Sunday Session I, Kyoto, Japan, and the question of culture

What do we do all day?

We have been fascinated by the stark contrast in the culture between Japan, France, and any other place we have ever lived or visited. As a group, we’ve constructed a long list of quirks, rituals, oddities and cultural differences since our arrival, from the obvious to the subtle. (More on that later from the kidoos)

Here is the starting point for this section, which will overlay our entire journey.


The teacher constructed a large matrix of categories of culture, in which the kids observe and categorize their findings.



This will provide the framework for comparing and contrasting the variation across the destinations we inhabit. From food, religion, music, manners…the list is daunting. And fun.






The object is to photograph, or video, or write about, or speak to these differences, and ask why?And how? And what they mean.

And importantly, what’s the best parts…perhaps the shortcomings…the meanings…and how they themselves relate to other cultures. How might others observe us?  Finally, how do each of us fit in, and relate to one another in the larger context of this world, seemingly so big…yet so small?

Let me finish by noting, like as not, the kids and we adults are acutely aware of the fact that we wear the “Trump banner.” Interesting times and questions arise from everywhere we go.

Sunglasses help.

Revenge of the Jellyfish. (Nicholas)

Hi , Nicholas here. I have a really crazy story to tell you about what happened last week. (We’re a bit behind, it’s been hectic)

After eight nights in Ubud, Bali, we had done a bunch of cool stuff, but we were ready for a change. We had the opportunity to go on an old wooden Indonesian sailboat called a Phinisi,  where we sailed across the Flores Sea. We wanted to see Komodo dragons, go snorkeling to see sharks and manta rays, and make videos about our travels. We were leaving civilization. No restaurants, no cozy hotels, and certainly no Starbucks. Oh yeah, and no wifi, no Instagram, no Facebook, and no more news about the new iPhone. The iPhone part was the worst for me.

On a smallish boat, you learn to get along with the people around you, and in certain situations drastic measures may be necessary.

Late the day of departure, we set off and anchored for the night near a beautiful remote beach. Surrounding the island, was a shallow colorful reef. The island looked like a good place towards which to swim, and walk around on, and play. After morning class, we were hot and sweaty, and ready to go swimming. I nervously climbed the sail rigging and leapt off the boat into the water. When I came to the surface, I felt as if I was getting poked repeatedly with really tiny needles, all over my body. It didn’t  hurt so much as it was very uncomfortable. Out of curiosity, I asked the crew if they recognized the sting marks. They informed me that the stings were from tiny invisible jellyfish.

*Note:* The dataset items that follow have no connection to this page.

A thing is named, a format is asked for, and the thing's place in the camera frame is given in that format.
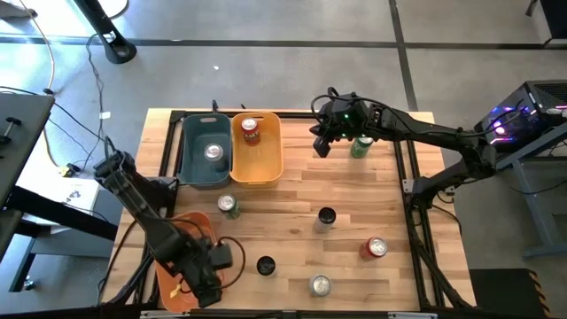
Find black clamp knob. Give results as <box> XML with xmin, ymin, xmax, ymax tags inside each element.
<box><xmin>0</xmin><ymin>116</ymin><xmax>22</xmax><ymax>145</ymax></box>

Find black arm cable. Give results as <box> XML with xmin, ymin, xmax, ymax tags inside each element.
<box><xmin>309</xmin><ymin>87</ymin><xmax>382</xmax><ymax>121</ymax></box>
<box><xmin>214</xmin><ymin>236</ymin><xmax>247</xmax><ymax>292</ymax></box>

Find black aluminium table frame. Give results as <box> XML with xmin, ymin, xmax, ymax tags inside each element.
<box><xmin>99</xmin><ymin>109</ymin><xmax>478</xmax><ymax>319</ymax></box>

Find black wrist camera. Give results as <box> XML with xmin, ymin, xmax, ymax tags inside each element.
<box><xmin>209</xmin><ymin>242</ymin><xmax>235</xmax><ymax>270</ymax></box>
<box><xmin>312</xmin><ymin>136</ymin><xmax>333</xmax><ymax>159</ymax></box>

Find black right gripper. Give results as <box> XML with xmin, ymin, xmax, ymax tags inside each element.
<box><xmin>308</xmin><ymin>92</ymin><xmax>382</xmax><ymax>138</ymax></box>

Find black furniture piece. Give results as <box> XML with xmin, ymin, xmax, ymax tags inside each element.
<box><xmin>525</xmin><ymin>0</ymin><xmax>567</xmax><ymax>49</ymax></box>

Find dark silver-top soda can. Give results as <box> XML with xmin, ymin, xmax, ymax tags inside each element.
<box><xmin>204</xmin><ymin>143</ymin><xmax>229</xmax><ymax>173</ymax></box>

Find black desk leg frame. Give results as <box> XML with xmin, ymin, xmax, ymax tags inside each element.
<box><xmin>0</xmin><ymin>185</ymin><xmax>119</xmax><ymax>293</ymax></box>

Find white Celsius can black lid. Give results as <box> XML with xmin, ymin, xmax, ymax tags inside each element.
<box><xmin>255</xmin><ymin>255</ymin><xmax>276</xmax><ymax>277</ymax></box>
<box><xmin>312</xmin><ymin>206</ymin><xmax>338</xmax><ymax>235</ymax></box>

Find black floor stand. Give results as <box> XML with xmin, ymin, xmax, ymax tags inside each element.
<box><xmin>73</xmin><ymin>0</ymin><xmax>137</xmax><ymax>66</ymax></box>

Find orange plastic bin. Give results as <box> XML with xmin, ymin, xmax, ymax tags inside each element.
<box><xmin>154</xmin><ymin>211</ymin><xmax>226</xmax><ymax>314</ymax></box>

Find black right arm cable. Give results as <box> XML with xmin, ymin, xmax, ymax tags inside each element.
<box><xmin>309</xmin><ymin>87</ymin><xmax>382</xmax><ymax>121</ymax></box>

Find grey desk top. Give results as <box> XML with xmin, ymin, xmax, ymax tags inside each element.
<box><xmin>0</xmin><ymin>92</ymin><xmax>57</xmax><ymax>209</ymax></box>

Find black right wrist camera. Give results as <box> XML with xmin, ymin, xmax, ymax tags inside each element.
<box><xmin>312</xmin><ymin>136</ymin><xmax>333</xmax><ymax>159</ymax></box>

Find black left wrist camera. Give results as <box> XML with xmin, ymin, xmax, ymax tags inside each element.
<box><xmin>209</xmin><ymin>242</ymin><xmax>235</xmax><ymax>270</ymax></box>

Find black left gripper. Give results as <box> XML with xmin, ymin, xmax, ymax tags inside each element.
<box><xmin>176</xmin><ymin>237</ymin><xmax>223</xmax><ymax>310</ymax></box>

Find teal plastic bin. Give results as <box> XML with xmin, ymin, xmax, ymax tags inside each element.
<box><xmin>175</xmin><ymin>113</ymin><xmax>234</xmax><ymax>191</ymax></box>

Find yellow plastic bin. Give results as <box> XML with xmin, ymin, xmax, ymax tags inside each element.
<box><xmin>229</xmin><ymin>111</ymin><xmax>284</xmax><ymax>189</ymax></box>

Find black mat hazard stripes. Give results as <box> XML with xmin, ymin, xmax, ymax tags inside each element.
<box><xmin>469</xmin><ymin>268</ymin><xmax>555</xmax><ymax>319</ymax></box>

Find white printed box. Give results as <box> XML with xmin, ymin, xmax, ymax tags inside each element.
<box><xmin>19</xmin><ymin>176</ymin><xmax>102</xmax><ymax>225</ymax></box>

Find green soda can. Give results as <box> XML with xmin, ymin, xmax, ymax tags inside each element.
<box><xmin>349</xmin><ymin>136</ymin><xmax>375</xmax><ymax>160</ymax></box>
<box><xmin>216</xmin><ymin>193</ymin><xmax>242</xmax><ymax>221</ymax></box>

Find light blue soda can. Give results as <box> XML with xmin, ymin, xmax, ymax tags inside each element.
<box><xmin>307</xmin><ymin>273</ymin><xmax>333</xmax><ymax>299</ymax></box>

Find yellow cable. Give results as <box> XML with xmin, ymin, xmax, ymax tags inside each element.
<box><xmin>17</xmin><ymin>0</ymin><xmax>61</xmax><ymax>169</ymax></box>

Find black floor cable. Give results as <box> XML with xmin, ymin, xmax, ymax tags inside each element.
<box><xmin>82</xmin><ymin>33</ymin><xmax>107</xmax><ymax>174</ymax></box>

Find red yellow soda can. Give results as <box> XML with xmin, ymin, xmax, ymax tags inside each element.
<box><xmin>240</xmin><ymin>116</ymin><xmax>261</xmax><ymax>147</ymax></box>

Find black computer tower RGB lights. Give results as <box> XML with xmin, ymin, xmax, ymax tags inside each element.
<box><xmin>473</xmin><ymin>79</ymin><xmax>567</xmax><ymax>147</ymax></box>

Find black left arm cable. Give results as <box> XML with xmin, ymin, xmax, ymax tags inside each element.
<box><xmin>214</xmin><ymin>236</ymin><xmax>247</xmax><ymax>292</ymax></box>

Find yellow black plug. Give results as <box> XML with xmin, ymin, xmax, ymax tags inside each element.
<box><xmin>58</xmin><ymin>162</ymin><xmax>82</xmax><ymax>179</ymax></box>

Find grey metal cart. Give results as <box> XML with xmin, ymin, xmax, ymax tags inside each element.
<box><xmin>500</xmin><ymin>128</ymin><xmax>567</xmax><ymax>261</ymax></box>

I continued jumping off the boat, as the smaller jellyfish stings, although uncomfortable, weren’t very painful. After I had leapt off the boat five or six more times, I had minute red marks all over my body from the mini-jellyfish.

My dad decided to swim the 300-ish yards to the beach to play soccer with the crew. Alex and Annika chose to join him on the beach. I decided I would wait for my mom, and we would swim over to the shore together. Alex, Annika, and my dad were almost to the shore when my mom and I began swimming over as well.

For the first 50 yards or so, my mom and I evaded the stings of the tiny jellyfish. After that, however, the stings began again and continued to worsen until we were like hay in a needle stack. When my mom and I were about halfway to the beach, the crew “seized” the motorboat from the Carpe Diem and headed toward the beach.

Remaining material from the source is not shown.